Material for this task:

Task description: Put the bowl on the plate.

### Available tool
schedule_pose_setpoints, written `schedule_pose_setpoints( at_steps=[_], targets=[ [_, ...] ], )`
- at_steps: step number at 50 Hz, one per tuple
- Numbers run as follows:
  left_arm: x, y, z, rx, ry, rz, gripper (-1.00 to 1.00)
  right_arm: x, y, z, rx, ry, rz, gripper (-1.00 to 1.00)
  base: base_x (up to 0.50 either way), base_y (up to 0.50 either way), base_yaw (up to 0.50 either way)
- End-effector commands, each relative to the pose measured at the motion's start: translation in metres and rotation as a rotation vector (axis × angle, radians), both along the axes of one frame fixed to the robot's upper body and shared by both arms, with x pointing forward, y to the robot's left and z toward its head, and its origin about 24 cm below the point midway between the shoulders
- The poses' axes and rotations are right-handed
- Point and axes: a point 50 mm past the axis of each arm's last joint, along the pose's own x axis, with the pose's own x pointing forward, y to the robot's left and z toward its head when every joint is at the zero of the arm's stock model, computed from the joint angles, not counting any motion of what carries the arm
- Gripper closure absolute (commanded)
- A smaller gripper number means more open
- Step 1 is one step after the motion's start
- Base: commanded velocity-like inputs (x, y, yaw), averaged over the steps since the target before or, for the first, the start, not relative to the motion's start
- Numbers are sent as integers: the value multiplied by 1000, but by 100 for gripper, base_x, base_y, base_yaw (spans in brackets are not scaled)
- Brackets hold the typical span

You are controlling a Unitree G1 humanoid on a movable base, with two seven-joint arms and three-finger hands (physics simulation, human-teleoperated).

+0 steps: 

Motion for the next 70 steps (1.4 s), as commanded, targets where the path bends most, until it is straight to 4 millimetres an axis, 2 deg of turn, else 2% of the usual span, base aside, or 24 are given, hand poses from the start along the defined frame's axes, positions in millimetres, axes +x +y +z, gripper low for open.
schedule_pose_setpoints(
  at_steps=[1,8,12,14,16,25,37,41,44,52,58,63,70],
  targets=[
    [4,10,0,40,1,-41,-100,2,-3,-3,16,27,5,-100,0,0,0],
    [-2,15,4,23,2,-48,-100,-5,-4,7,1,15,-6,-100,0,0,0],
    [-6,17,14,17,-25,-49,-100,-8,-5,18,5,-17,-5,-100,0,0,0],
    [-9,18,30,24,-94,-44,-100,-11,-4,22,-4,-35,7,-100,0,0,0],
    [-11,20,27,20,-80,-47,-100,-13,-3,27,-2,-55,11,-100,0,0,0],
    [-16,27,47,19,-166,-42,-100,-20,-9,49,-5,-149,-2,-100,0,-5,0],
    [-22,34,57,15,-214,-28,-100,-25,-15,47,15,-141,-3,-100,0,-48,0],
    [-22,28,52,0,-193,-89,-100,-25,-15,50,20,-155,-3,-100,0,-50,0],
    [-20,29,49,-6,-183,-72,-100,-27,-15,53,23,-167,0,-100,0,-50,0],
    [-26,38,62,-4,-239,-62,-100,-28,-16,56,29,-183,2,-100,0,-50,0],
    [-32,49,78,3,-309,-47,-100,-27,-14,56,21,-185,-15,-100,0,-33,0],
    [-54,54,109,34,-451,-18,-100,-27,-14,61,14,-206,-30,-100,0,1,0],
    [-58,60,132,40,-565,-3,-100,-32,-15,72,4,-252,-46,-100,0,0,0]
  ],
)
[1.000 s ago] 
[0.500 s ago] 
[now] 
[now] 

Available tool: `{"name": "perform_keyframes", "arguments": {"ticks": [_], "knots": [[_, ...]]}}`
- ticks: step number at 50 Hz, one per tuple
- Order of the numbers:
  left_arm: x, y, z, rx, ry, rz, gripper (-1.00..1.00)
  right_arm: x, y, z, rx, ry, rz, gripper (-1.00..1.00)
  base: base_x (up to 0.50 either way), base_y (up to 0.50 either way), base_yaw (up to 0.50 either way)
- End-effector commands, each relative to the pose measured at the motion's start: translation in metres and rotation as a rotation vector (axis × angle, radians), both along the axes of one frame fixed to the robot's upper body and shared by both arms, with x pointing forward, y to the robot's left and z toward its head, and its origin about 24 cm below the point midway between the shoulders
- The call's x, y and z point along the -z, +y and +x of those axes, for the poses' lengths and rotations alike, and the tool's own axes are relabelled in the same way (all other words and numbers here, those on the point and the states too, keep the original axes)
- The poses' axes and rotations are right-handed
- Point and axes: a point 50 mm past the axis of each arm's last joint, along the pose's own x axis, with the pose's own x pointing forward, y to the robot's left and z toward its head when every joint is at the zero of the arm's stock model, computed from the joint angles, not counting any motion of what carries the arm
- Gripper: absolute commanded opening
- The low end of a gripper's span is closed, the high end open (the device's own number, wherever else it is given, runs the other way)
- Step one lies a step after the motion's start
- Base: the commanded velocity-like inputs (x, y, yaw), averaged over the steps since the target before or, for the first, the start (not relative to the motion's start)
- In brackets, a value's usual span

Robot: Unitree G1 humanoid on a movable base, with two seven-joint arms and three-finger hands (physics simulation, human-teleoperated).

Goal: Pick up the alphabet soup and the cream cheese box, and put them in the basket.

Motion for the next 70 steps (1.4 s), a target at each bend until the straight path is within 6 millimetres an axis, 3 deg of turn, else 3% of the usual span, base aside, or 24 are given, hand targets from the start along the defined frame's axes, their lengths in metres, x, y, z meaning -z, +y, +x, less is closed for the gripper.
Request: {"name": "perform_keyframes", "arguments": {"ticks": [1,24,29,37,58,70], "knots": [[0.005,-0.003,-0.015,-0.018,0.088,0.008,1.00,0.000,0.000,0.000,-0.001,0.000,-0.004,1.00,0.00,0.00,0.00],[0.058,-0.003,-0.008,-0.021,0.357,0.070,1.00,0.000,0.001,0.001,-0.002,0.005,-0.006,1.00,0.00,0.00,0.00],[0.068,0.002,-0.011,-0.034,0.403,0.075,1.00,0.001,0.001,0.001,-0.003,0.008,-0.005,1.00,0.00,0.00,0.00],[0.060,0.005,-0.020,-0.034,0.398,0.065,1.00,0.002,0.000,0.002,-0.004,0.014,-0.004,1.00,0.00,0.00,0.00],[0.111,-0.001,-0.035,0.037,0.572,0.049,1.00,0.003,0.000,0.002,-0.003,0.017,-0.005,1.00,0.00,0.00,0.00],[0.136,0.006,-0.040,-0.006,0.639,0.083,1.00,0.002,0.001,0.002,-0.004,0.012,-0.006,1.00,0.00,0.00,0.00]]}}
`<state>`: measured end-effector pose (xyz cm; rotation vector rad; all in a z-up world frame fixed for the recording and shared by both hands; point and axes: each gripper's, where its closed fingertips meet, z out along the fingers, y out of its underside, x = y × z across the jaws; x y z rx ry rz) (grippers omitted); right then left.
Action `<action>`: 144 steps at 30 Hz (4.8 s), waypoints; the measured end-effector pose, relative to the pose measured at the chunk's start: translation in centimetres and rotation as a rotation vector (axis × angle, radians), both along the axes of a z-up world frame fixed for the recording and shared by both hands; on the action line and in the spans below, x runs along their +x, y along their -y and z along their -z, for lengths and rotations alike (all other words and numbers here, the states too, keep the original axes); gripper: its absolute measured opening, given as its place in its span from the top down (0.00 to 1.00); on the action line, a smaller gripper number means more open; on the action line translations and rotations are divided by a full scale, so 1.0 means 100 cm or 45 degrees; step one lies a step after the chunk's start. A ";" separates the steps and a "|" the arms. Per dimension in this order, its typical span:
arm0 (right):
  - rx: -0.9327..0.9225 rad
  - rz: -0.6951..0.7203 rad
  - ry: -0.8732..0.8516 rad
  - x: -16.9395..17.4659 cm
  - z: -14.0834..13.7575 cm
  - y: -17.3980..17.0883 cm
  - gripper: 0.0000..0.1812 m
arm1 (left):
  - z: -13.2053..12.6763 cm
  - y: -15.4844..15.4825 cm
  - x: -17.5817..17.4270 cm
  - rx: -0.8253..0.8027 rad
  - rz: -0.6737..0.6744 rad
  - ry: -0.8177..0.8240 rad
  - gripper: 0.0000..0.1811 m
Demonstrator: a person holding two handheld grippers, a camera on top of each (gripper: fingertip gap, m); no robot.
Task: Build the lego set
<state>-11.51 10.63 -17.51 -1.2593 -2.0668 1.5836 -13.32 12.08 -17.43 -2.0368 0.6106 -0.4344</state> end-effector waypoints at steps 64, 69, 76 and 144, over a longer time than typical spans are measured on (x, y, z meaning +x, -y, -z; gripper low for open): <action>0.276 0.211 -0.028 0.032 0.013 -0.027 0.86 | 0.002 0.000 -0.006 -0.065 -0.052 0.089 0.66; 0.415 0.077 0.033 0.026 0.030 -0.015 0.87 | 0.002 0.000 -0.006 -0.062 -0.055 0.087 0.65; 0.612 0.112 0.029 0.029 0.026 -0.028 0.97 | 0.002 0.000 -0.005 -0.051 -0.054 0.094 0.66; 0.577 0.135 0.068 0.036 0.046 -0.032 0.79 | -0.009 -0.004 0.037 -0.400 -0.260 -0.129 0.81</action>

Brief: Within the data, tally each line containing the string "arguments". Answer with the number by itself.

Answer to the problem: 2